I know you. You work hard for your money, and you're saving actively for retirement. You want to make sure you're doing the right stuff to maximize your money's effectiveness. Well, the first step to figuring out what to do is to make sure you aren't making any major mistakes. Here are three you'll especially want to avoid, because they could easily cost you $100,000 -- or more.
Missing out on the tax benefits
Uncle Sam wants you to save for retirement. If you need proof, look at the tax code -- it's littered with tax breaks designed to help savers. While retirement accounts differ in their precise design, they all share one universal benefit: They provide you with substantial tax breaks if you contribute money to them.
Most retirement accounts -- which include employer-sponsored 401(k)s and individual retirement accounts, or IRAs -- come in one of two flavors: traditional and Roth. The major difference is tax related. Traditional accounts offer you a tax break now and for the entire time your money is in the account, but you're taxed on the income after you withdraw it in retirement. Roth accounts, by contrast, give you no tax break today, but the money can grow and be withdrawn in retirement without any tax penalty ever again. Here's a good, in-depth primer if you want to learn more about them.
To give you a sense of the difference that taxes can make, consider two different investment accounts with $100,000 in them. Let's say these accounts will grow by 7 percent a year in the stock market with no further cash infusions. One of those accounts will be taxed at the capital gains tax rate each year -- which is 15 percent -- and will reduce gains from 7 percent to 5.95 percent. The other account -- the retirement account -- gets to skip all taxes.
Thirty years down the road, the regular investment account has done well, growing to $566,276.88. The retirement account, however, has grown to $761,225.50. That's a difference of almost $195,000. Save on those taxes.

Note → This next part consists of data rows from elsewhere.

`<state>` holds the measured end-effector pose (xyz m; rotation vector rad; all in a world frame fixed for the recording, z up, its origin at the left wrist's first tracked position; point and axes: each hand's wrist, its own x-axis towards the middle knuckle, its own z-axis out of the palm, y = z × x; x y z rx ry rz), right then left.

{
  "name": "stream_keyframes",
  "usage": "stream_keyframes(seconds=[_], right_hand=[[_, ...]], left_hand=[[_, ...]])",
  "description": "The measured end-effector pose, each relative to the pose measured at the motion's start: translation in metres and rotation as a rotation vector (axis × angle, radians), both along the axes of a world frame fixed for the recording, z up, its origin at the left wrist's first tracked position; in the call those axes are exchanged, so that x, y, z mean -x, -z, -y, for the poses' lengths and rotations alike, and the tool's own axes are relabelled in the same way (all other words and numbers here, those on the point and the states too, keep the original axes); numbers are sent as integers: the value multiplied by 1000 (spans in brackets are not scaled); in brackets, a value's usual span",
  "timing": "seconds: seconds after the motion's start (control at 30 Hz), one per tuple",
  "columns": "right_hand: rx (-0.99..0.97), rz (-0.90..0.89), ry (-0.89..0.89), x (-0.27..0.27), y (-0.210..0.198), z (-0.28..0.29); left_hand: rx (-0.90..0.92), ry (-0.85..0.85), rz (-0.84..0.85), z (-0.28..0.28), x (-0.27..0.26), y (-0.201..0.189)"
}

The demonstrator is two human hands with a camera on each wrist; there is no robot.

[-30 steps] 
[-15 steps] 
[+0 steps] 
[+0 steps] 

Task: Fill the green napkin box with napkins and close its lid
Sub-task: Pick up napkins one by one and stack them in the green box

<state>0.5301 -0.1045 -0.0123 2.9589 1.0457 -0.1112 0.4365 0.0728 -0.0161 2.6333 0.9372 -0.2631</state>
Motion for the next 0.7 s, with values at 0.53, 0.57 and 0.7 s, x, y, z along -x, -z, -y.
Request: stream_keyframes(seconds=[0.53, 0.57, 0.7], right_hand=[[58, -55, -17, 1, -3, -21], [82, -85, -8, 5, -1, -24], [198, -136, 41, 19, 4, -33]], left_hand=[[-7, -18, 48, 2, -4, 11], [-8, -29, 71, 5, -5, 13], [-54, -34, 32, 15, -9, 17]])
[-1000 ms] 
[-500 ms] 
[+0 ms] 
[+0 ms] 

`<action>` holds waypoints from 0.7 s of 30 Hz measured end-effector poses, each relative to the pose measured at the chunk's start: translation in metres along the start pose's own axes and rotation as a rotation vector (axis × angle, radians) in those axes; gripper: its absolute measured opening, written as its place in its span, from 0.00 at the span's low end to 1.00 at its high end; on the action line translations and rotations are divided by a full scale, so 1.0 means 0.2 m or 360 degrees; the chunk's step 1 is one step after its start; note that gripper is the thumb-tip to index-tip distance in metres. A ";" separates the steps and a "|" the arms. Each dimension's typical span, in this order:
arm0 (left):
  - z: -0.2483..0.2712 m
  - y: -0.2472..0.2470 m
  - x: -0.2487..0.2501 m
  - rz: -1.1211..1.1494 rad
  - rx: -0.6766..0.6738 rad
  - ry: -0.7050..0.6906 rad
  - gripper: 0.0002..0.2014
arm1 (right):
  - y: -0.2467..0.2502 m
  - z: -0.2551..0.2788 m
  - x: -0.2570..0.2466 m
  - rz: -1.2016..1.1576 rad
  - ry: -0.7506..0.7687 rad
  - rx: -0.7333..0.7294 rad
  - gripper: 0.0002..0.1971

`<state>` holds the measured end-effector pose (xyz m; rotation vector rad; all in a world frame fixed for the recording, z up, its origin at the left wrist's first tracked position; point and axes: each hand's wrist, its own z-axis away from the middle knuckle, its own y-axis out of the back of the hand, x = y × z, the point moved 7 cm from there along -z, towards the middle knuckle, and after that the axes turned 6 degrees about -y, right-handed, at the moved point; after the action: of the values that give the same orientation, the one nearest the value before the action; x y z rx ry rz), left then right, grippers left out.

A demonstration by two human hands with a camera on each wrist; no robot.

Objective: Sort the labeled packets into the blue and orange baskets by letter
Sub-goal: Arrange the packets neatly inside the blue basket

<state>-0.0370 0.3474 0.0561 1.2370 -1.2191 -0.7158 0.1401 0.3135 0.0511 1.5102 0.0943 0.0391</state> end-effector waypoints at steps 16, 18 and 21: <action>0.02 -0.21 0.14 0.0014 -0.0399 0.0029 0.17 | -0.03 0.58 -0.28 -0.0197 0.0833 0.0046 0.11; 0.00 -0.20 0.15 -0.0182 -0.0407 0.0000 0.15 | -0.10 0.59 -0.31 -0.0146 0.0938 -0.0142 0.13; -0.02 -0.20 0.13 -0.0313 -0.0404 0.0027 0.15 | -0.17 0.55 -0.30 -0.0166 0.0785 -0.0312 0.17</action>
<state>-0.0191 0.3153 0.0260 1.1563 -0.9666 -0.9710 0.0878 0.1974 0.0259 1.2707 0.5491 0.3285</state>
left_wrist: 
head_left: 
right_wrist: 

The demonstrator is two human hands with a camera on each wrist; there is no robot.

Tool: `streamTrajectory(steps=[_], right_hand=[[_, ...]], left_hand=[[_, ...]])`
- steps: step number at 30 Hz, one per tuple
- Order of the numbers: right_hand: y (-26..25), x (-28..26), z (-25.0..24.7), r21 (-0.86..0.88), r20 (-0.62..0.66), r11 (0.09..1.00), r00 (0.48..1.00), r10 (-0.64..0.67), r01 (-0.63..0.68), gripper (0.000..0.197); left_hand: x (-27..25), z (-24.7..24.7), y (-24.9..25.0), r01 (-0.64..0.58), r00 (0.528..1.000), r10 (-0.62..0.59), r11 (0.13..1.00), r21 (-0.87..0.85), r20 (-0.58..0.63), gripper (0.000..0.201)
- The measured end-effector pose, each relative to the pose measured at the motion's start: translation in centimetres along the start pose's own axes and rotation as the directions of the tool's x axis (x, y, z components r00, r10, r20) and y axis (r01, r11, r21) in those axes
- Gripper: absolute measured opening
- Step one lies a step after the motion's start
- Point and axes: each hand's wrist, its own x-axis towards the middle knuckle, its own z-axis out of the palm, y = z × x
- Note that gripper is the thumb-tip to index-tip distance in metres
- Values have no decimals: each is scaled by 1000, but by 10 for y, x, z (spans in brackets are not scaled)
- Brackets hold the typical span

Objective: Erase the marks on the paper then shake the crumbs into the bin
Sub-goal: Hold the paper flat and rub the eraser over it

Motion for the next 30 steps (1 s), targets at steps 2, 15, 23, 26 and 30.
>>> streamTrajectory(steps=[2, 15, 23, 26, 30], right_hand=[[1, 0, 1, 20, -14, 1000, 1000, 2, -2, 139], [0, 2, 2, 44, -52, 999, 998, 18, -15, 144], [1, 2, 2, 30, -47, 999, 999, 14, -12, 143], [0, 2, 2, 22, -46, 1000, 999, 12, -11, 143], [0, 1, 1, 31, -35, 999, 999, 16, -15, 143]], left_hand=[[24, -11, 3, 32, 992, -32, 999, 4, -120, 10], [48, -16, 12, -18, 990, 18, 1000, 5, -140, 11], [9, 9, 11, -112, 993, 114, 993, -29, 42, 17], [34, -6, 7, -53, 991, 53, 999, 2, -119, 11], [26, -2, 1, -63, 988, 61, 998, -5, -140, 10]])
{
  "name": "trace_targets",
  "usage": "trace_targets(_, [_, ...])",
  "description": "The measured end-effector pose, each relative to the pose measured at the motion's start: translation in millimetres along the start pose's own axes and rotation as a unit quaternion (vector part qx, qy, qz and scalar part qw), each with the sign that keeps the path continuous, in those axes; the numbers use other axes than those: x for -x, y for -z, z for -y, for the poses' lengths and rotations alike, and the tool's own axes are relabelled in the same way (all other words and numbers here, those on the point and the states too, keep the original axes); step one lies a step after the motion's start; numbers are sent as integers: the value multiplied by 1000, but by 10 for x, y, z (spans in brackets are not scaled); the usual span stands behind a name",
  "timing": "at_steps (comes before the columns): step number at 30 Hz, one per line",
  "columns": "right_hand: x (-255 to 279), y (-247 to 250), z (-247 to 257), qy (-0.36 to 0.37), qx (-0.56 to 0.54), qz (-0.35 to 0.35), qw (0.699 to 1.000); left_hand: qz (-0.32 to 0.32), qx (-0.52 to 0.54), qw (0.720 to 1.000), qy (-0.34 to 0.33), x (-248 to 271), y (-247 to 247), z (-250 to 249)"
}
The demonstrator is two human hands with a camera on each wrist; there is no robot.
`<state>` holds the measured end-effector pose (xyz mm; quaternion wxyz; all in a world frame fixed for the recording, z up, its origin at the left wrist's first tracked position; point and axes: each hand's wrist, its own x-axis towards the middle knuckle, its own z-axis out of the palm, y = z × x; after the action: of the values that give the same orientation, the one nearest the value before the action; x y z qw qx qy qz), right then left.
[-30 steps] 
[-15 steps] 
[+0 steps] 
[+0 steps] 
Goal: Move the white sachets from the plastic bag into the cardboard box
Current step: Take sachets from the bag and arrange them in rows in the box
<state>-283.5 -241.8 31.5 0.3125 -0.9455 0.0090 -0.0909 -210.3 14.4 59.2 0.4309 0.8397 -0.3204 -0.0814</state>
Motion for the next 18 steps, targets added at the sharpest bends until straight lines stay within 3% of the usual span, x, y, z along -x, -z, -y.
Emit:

Not maximizing the employer match
Chances are good you work for a company that offers a retirement plan -- most commonly, a 401(k). More than half of American adults have access to a 401(k)-style plan through their employers.
An estimated 90 percent of employer-sponsored plans offer a company "match" for employees who save. Usually, this is structured something along the lines of the employer putting in $0.50 for every dollar an employee contributes, up to, say, 6 percent of their pay. In that scenario, the employee's 401(k) would receive funds equal to 9 percent of the employee's salary.
That's money your company is giving you if you save for retirement. Unfortunately, roughly 25 percent of Americans with access to a 401(k) aren't maximizing their employer match. On average, those workers are leaving $1,336 in matching funds on the table every year.
That missing money stacks up to quite a bit. Missing out on $1,336 in matching funds each year for 30 years, assuming a 7 percent annual return, means you'd lose over $136,000 in retirement savings.
It's free money if you just save enough to get it all. Do yourself a favor and make that happen.
Picking high-fee investments
, pure and simple. This is particularly true with high-fee actively managed mutual funds, which give you the double whammy of costing a bunch in fees and underperforming the market. What a rip-off.
Fortunately, there are plenty of alternatives. Low-fee exchange-traded funds (ETFs) and index funds give you broad diversification, as they're designed to passively follow an index (like the S&P 500, the Dividend Aristocrats, or the Russell 2000). That enables approximately market-matching returns -- again, better than underperforming -- for very low fees. The average passive stock index fund charges an annual fee of 0.09 percent of assets under management, according to the Investment Company Institute, as opposed to the 0.82 percent that the average actively managed stock mutual fund charges.
Assuming, as we have above, that the $100,000 account achieves 7 percent annual returns -- the difference in fees over 30 years is worth a little over $136,000. That's a lot of additional cash you can gain -- without having to actually save any extra! -- simply by focusing on lower-cost funds offered in your company 401(k) plan, or by picking index funds in your IRA. For what it's worth, Vanguard funds are well respected and very low cost -- you could do a lot worse than starting there.
You work hard for the money you save for retirement. Make sure that money is doing you the most good it can by avoiding these costly retirement mistakes. A few small tweaks today -- whether it's increasing your 401(k) savings rate by a percentage point to take full advantage of the company match, opening up an IRA for your savings, or reviewing your funds to make sure you aren't getting eaten by fees -- can make a huge difference over a long time horizon.